# .psd Templates



## eric-holmes (May 4, 2010)

***Please note, this is not mine nor do I take any credit for it whatsoever. It is simply a template from Walmart.com***

I would like to do some senior photos with templates like these. Although, I cannot not find anywhere that these are offered for free downloads. I can only find them in packs of like 5 for $100. Is that just the way it goes or does anyone know of a free place to get these?

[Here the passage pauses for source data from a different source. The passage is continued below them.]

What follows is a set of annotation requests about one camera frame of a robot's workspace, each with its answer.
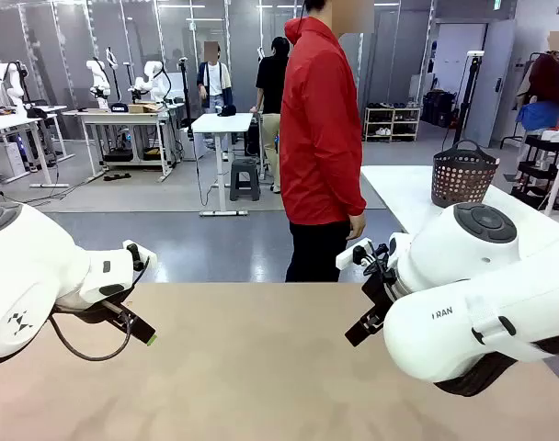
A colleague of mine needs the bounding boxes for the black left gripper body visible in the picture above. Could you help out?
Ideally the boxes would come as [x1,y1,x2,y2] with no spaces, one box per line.
[52,299,138,330]

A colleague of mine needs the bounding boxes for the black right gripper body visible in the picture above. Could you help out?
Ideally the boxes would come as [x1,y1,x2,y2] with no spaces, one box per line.
[360,268,400,322]

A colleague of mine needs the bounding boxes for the dark perforated plastic basket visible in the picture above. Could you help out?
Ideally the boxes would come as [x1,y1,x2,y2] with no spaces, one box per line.
[430,139,501,209]

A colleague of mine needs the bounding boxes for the red sleeved right forearm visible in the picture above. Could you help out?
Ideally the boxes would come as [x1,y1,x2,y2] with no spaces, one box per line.
[324,146,368,218]

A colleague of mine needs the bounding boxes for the person's right hand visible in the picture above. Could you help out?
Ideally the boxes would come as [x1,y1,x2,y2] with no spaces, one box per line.
[345,210,369,242]

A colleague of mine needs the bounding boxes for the white side table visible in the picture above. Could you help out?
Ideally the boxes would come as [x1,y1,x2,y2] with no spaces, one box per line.
[359,164,559,241]

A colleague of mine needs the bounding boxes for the person in red jacket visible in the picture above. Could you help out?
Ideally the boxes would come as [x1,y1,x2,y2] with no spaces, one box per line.
[279,0,375,284]

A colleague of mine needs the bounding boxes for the wooden shoe rack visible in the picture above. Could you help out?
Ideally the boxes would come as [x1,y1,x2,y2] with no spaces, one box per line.
[362,105,423,143]

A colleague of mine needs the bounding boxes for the grey plastic stool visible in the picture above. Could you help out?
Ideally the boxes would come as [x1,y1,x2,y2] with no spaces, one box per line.
[228,157,262,203]

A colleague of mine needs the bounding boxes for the black suitcase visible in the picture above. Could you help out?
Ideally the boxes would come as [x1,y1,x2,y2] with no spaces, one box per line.
[421,89,458,129]

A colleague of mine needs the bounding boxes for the white workbench with robots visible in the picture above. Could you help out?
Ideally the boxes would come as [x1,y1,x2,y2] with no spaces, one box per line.
[62,106,176,183]

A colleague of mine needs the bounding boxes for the black utility cart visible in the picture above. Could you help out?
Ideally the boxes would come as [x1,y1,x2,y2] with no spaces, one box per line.
[510,131,559,204]

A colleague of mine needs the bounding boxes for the white lab table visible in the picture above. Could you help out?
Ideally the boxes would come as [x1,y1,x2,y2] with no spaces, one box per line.
[0,104,75,190]

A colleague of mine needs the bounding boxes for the black tripod with white head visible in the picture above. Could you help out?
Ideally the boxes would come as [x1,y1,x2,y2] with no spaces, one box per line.
[450,50,485,149]

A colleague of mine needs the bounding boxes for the white standing desk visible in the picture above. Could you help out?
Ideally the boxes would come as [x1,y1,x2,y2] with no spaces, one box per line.
[191,111,255,218]

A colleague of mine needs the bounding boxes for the person in black shirt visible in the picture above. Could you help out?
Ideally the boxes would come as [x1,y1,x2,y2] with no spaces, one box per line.
[250,36,291,194]

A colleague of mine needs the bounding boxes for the blue cloth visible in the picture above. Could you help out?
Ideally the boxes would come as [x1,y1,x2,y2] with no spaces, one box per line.
[515,101,559,133]

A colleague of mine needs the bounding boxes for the person in striped cardigan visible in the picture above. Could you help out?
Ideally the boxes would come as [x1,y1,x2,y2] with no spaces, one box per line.
[196,40,235,163]

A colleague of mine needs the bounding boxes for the person in maroon top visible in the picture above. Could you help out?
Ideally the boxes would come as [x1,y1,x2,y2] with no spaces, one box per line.
[518,30,559,117]

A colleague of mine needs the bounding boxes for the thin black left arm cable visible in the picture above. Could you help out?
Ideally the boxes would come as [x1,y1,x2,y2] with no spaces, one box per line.
[48,255,151,363]

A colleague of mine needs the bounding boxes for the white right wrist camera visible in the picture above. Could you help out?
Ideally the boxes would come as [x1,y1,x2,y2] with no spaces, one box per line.
[335,237,373,271]

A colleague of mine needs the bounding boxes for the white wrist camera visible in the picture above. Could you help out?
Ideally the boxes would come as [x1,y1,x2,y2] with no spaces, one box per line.
[122,239,158,273]
[335,237,373,271]

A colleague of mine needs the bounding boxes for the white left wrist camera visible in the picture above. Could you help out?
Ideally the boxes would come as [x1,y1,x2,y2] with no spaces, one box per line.
[122,239,158,273]

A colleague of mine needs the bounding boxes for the black right arm cable sleeve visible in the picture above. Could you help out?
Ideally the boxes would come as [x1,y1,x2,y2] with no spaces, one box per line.
[431,337,559,398]

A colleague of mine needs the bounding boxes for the black camera stand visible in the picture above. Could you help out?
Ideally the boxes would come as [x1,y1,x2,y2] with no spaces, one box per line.
[177,56,194,130]
[104,45,123,105]

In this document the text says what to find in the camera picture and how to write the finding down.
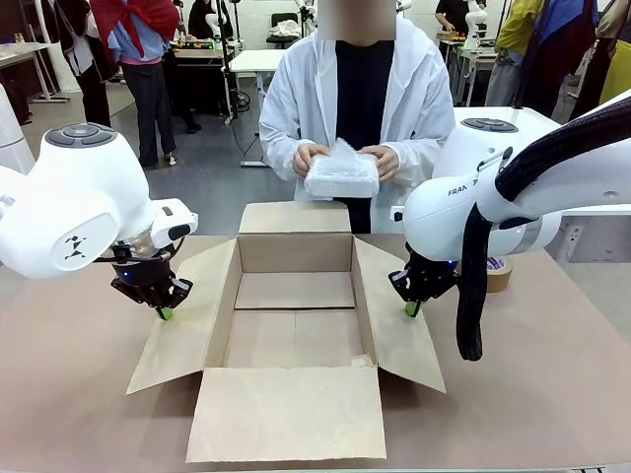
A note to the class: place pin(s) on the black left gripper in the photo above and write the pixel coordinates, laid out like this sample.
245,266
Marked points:
143,268

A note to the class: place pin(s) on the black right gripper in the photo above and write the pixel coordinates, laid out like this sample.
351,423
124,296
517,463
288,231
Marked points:
429,273

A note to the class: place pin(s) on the bubble white clock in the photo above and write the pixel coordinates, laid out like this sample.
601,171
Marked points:
340,182

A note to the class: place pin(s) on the brown cardboard box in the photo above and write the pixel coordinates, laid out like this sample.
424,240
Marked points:
291,414

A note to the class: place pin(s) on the person's right forearm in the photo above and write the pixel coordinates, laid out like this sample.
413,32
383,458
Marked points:
281,153

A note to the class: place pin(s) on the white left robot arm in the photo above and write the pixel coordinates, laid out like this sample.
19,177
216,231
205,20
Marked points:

http://render.photos2.walmart.com/r...SOLUTION=PREVIEW1_RES//MONTAGE_OUTPUT=676x483


----------



## pbelarge (May 4, 2010)

Paul
Did you google?

Here is a quick google I did, I briefly looked at the results. Is this what you may be looking for?

Google


----------



## eric-holmes (May 4, 2010)

Paul?

Yeah, I googled and googled. Just because you search for templates doesn't mean you get something like I linked. You get website templates, frame templates and all kinds of general crap.


----------



## pbelarge (May 4, 2010)

Eric
OOPS! I do not know why I wrote Paul??? :mrgreen:


----------



## eric-holmes (May 4, 2010)

I was like, Paul? My name is in my user name lol


----------



## pbelarge (May 4, 2010)

I think the braile on my keys is wearing off. :blushing:


----------